To better understand the culture of organisations, it is often useful to start at the top, to examine the motivation and opinions of the people who drive the enterprise. And this week has brought an excellent example of this: the Daily Beast has been granted an interview by Roger Ailes, CEO of Fox News Channel (fair and balanced my arse).
Ailes is a man with impeccable partisan media credentials: he was behind the campaign advert that featured a convict called Willie Horton. The advert helped George Bush Senior catch and overtake the unfortunate Michael Dukakis in the 1988 Presidential race. His attack dog approach has continued with Fox.
In the interview, with Howard Kurtz, Ailes makes assertions about his President such as “he had to be told by the French and the Germans that his socialism was too far left for them to deal with”. He did? I missed that. This may have been because Ailes is talking out of the back of his non-trivially sized neck: the accusation that Barack Obama is a “socialist” keep on coming, but standing them up with anything factual never follows.
Also, Ailes says of Obama that “He just has a different belief system than most Americans”, which is inclusive enough for the birther movement. The suggestion that his President is either not of a majority religious persuasion, or has roots outside the USA, is also not backed by evidence. But that is the Fox way. His hosts tend not to dwell on the factual either.

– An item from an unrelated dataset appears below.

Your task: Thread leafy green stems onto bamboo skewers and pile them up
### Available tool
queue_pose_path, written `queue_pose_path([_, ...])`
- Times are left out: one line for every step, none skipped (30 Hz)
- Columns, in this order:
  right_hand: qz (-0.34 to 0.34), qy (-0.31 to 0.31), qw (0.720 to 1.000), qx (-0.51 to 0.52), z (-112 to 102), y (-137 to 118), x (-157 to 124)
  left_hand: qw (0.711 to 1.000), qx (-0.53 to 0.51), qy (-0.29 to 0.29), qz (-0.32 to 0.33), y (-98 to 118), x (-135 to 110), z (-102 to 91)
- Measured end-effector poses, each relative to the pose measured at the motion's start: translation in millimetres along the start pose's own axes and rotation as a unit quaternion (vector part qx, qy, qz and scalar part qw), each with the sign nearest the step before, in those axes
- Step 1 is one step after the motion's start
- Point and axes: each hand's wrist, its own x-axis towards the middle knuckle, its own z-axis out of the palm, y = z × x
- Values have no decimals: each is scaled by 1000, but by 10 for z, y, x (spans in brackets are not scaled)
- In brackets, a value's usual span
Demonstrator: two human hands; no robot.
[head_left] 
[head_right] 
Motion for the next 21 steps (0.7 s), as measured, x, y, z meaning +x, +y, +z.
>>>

The attack dog approach continues when Kurtz’ interview touches on the sacking of Fox talking head Juan Williams by National Public Radio (NPR). Ailes describes NPR as “Nazis” with a “Nazi attitude” who are the “left wing of Nazism”, with the bizarre rant continuing as he accuses them of dismissing Williams for “not being liberal enough”, which they did not (background HERE).
And Ailes isn’t too well up on the way NPR is funded: his assertion that Government funding is keeping that network alive contrasts with the small fact that only 6% of NPR’s income comes from Federal aid. But Kurtz had got him sounding off, and the attacks came thick and fast. On the subject of Jon Stewart, and the stick Fox gets on the Daily Show, he sounded off enough to sell the pass.
Ailes doesn’t buy the idea that Stewart gives all cable networks a hard time: “he hates conservatives ... he’s crazy” complained the Fox chief, before letting slip “if it wasn’t polarised, he couldn’t make a living”.
And who, Roger, is doing the polarising? That would be you.